=== Work item ===
Go through the entries below, tally each line with the string "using", and give the final number by itself.

=== Entries provided ===
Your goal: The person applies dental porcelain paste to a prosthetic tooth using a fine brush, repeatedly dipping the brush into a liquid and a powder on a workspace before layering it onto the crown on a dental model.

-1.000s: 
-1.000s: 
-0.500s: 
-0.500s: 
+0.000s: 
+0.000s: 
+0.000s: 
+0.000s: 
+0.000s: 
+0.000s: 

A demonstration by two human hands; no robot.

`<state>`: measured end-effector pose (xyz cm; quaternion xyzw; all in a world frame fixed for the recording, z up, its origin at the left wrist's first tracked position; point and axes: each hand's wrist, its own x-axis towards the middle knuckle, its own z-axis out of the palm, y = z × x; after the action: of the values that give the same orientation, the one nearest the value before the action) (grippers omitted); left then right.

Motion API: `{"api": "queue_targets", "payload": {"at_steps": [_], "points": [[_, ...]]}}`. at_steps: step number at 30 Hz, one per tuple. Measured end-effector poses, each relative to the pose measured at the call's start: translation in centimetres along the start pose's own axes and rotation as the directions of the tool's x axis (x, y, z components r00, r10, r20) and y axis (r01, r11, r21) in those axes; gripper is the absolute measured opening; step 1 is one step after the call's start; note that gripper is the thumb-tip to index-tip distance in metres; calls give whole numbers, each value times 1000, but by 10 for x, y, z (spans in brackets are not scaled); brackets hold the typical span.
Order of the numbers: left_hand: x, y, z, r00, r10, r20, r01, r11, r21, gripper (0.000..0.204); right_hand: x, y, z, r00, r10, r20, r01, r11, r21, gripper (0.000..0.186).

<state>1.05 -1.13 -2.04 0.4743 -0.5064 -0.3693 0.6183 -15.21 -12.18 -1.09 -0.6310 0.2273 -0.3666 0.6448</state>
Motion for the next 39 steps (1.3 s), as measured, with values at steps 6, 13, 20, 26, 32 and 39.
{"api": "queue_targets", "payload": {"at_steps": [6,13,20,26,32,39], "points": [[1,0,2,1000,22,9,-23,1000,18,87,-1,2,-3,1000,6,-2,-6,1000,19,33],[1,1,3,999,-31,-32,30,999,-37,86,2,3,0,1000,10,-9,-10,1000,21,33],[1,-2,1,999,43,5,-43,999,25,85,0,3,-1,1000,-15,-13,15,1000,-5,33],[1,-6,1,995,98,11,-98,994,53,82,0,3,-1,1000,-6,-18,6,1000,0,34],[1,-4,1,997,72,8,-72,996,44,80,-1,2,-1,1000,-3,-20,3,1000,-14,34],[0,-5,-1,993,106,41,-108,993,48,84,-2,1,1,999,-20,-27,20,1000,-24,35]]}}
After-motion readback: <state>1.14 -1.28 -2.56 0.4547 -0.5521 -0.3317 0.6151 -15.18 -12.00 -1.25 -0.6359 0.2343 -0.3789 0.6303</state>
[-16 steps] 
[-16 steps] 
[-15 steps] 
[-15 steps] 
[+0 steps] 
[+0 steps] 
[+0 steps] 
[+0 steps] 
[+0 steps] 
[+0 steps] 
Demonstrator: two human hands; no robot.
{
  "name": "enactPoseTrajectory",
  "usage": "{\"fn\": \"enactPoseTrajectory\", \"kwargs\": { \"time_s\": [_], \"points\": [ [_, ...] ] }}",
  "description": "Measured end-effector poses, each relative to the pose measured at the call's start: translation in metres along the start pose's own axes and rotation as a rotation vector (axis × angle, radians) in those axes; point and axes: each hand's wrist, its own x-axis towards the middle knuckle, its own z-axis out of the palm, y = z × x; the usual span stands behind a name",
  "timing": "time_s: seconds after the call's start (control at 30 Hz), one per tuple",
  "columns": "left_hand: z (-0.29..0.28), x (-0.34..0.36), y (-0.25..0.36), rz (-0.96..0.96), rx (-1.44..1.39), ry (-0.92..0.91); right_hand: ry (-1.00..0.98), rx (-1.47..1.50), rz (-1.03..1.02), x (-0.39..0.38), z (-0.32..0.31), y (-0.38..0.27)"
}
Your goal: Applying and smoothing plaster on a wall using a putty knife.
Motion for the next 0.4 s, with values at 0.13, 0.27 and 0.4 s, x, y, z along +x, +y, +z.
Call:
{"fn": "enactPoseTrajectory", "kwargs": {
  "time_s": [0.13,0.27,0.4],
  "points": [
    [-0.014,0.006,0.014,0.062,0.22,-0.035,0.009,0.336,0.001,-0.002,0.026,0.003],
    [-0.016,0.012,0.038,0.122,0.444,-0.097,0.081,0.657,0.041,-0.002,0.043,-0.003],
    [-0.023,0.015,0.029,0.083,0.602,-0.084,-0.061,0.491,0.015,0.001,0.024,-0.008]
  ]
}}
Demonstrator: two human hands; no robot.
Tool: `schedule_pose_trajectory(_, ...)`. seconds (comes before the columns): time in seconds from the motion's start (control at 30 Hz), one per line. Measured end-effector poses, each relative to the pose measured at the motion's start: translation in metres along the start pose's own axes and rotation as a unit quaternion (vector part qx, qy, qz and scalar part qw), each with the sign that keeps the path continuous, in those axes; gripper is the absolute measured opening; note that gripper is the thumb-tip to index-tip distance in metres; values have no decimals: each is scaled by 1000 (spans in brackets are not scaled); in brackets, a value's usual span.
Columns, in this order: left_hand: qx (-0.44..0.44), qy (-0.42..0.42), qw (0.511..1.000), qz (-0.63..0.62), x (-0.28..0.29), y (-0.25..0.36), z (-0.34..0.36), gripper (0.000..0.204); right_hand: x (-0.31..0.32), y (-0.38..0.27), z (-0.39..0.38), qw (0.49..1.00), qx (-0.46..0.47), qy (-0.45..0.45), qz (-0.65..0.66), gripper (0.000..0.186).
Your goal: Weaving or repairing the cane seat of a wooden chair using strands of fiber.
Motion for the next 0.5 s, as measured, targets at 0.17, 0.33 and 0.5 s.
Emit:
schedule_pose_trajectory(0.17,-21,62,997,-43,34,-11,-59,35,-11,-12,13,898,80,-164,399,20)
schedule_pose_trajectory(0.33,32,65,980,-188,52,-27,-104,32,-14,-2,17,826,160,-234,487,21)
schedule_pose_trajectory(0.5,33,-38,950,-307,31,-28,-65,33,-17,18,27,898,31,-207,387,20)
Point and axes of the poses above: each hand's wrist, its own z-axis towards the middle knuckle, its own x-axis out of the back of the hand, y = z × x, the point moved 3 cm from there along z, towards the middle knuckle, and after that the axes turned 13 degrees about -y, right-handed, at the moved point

=== Answer box ===
3